Work task —
Which lines below mention "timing"? Pick each one out.

Entries shown —
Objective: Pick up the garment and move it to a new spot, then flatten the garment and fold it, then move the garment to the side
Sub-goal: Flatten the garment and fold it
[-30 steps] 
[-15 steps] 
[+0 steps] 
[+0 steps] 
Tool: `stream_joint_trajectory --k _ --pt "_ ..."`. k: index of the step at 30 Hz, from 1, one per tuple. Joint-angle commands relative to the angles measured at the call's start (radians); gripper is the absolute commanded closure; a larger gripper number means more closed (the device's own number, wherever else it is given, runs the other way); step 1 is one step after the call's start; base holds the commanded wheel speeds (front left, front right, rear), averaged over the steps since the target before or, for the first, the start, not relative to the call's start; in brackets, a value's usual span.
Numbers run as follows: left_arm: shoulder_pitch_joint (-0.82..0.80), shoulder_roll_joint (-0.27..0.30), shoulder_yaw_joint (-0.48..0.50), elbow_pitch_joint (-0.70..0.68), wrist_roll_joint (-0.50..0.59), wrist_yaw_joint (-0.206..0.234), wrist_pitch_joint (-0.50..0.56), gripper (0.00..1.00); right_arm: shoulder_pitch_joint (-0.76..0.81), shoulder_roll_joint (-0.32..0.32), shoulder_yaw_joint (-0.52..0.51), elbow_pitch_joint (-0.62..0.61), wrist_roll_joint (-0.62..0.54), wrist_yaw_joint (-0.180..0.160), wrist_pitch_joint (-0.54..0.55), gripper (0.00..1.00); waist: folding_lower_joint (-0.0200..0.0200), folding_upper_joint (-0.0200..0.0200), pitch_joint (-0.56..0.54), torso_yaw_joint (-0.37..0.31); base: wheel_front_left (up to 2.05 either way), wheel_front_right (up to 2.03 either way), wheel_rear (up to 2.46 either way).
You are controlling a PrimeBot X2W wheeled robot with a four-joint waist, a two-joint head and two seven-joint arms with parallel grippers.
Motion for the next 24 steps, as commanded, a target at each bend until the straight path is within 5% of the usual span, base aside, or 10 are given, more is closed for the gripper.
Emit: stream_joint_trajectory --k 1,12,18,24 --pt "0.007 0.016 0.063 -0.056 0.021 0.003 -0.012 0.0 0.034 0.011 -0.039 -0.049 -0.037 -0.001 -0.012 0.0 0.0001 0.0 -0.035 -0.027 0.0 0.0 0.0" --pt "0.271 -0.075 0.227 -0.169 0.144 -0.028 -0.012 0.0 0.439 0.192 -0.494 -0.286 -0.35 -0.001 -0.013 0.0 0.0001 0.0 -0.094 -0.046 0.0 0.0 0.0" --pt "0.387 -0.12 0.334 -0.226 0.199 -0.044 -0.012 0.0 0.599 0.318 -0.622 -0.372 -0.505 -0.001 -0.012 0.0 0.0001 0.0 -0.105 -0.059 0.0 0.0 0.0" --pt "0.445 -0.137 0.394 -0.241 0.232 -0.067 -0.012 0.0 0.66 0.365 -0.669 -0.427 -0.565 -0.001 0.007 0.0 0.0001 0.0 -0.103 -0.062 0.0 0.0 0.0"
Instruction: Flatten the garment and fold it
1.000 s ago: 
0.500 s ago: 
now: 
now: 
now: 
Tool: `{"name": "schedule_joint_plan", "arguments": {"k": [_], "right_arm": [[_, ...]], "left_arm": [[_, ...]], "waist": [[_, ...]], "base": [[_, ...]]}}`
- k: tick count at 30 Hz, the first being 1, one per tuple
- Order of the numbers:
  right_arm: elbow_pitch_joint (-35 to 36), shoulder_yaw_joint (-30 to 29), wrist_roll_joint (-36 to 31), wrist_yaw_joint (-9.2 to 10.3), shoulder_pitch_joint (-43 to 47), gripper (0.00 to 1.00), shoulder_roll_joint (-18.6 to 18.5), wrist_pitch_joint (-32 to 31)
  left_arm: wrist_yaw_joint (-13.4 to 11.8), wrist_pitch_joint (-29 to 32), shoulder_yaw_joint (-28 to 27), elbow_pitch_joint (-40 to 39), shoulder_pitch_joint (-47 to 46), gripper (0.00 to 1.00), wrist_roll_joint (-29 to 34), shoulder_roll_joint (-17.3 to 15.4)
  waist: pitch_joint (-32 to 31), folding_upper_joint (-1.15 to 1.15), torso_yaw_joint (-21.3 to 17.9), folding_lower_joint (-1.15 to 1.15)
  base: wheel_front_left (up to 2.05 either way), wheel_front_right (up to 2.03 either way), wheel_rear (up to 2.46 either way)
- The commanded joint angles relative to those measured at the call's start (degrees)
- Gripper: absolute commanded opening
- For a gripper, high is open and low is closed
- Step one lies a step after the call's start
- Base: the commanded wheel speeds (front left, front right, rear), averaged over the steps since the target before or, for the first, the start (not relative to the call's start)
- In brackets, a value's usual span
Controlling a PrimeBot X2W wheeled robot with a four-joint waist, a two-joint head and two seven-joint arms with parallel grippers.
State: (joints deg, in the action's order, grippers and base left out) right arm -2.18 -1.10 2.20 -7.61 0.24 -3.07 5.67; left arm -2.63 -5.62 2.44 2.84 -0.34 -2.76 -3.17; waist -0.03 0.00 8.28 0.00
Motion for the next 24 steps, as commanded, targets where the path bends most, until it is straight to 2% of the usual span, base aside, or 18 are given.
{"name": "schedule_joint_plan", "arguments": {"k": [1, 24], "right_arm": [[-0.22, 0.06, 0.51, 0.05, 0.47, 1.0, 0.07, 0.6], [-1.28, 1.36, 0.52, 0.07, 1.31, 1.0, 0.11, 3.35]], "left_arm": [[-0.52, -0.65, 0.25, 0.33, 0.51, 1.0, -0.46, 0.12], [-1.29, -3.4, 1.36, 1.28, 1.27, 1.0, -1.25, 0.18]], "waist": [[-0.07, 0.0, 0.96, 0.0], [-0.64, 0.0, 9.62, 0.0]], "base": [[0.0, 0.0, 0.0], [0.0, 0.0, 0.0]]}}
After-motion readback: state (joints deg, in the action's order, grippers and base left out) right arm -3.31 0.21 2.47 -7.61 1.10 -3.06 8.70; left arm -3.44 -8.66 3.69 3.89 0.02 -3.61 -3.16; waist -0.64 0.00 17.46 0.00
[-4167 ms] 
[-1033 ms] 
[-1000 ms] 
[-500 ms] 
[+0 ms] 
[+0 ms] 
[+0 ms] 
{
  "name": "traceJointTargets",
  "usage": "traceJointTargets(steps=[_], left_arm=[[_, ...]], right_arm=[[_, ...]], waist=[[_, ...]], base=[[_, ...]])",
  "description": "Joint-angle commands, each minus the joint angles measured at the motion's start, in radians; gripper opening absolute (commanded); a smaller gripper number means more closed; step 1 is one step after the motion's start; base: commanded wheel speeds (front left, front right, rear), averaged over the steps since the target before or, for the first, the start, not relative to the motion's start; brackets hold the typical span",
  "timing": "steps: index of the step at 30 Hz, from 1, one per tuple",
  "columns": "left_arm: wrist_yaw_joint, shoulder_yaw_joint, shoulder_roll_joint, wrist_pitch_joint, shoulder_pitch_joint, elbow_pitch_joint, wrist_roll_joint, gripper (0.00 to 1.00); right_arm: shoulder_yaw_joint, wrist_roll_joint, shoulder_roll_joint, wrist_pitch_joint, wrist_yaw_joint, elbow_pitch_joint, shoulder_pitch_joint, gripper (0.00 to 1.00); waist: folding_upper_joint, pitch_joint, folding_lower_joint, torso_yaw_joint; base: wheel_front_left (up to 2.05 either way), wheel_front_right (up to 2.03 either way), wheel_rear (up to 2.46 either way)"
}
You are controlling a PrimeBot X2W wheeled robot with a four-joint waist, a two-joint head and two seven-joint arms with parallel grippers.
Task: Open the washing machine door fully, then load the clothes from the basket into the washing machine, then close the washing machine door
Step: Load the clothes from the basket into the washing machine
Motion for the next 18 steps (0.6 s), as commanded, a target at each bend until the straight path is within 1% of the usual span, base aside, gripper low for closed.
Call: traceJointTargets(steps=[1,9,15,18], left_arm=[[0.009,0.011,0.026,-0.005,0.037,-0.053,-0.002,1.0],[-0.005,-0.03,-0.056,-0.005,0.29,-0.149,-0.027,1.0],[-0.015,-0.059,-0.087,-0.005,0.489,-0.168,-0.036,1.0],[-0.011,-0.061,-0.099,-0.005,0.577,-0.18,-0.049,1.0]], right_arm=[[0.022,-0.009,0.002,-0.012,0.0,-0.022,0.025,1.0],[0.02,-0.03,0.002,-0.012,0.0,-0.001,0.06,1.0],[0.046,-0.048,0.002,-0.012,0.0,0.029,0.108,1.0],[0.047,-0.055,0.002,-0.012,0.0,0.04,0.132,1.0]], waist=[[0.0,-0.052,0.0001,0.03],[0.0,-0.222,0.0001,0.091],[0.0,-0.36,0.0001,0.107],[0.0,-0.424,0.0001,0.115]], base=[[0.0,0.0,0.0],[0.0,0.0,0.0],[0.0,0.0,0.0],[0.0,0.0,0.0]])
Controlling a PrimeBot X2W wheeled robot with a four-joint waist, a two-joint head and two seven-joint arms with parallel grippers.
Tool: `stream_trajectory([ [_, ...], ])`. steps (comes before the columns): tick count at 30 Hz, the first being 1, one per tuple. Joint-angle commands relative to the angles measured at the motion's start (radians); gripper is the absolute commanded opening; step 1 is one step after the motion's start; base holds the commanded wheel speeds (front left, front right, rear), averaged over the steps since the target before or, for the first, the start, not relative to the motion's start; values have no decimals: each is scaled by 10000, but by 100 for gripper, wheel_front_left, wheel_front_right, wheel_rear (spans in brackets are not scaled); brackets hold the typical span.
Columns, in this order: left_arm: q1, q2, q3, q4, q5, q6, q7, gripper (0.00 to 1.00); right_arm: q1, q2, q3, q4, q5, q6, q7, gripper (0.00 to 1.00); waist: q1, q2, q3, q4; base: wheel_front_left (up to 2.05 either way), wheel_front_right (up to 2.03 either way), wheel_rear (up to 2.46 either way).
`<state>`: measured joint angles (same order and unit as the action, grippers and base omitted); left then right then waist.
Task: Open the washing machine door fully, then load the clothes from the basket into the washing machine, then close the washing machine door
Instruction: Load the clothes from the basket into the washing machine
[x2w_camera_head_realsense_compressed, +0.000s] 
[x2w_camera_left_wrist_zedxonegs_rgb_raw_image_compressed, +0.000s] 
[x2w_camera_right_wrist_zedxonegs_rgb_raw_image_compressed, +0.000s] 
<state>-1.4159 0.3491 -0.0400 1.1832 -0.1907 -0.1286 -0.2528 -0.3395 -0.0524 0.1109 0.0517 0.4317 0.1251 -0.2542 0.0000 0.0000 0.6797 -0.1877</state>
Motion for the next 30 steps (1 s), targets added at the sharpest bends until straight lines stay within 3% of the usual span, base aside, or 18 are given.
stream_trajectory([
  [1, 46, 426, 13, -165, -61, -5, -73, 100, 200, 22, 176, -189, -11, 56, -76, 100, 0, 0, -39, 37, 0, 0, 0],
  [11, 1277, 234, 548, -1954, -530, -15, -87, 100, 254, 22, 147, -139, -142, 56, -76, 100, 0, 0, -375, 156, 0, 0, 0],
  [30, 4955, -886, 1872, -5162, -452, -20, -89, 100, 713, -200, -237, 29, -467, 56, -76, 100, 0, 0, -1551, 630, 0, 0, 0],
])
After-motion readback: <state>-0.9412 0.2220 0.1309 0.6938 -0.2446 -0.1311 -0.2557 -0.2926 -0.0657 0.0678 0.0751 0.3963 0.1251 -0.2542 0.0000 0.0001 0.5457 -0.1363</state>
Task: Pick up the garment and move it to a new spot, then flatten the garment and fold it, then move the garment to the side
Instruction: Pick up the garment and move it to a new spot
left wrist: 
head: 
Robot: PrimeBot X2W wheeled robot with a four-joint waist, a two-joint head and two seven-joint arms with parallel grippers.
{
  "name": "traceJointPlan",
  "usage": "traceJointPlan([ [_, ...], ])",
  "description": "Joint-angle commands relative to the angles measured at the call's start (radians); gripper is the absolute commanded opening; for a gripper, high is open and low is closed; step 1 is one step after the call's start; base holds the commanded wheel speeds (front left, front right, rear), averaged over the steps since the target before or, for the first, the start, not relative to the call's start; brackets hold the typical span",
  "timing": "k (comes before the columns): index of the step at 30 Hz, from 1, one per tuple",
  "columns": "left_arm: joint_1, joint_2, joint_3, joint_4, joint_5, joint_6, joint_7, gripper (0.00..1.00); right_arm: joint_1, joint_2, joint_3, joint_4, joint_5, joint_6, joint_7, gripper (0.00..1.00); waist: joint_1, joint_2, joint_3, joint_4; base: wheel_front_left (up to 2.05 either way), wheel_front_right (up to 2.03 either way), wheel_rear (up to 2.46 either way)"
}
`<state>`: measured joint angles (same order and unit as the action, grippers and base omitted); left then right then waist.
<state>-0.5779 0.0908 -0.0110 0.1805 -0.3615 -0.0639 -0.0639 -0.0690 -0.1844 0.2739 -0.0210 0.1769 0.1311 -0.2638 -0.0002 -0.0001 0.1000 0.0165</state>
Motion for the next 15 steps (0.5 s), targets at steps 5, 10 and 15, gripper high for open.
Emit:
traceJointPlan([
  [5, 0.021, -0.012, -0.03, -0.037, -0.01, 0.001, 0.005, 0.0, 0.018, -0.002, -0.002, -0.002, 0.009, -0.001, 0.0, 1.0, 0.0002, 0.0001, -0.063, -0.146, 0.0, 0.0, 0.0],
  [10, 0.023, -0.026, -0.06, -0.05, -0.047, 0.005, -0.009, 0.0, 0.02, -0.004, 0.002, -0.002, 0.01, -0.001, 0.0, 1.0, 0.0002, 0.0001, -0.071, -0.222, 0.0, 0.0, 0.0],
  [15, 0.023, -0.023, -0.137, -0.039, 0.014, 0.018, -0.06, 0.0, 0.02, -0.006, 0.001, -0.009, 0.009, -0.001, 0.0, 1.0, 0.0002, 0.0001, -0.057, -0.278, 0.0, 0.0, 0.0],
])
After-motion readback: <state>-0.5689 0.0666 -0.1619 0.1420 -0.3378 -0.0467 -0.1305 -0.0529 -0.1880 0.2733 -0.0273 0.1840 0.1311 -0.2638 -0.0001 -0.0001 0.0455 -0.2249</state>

Result for this exercise —
  "timing": "steps: index of the step at 30 Hz, from 1, one per tuple",
  "timing": "k (comes before the columns): index of the step at 30 Hz, from 1, one per tuple",

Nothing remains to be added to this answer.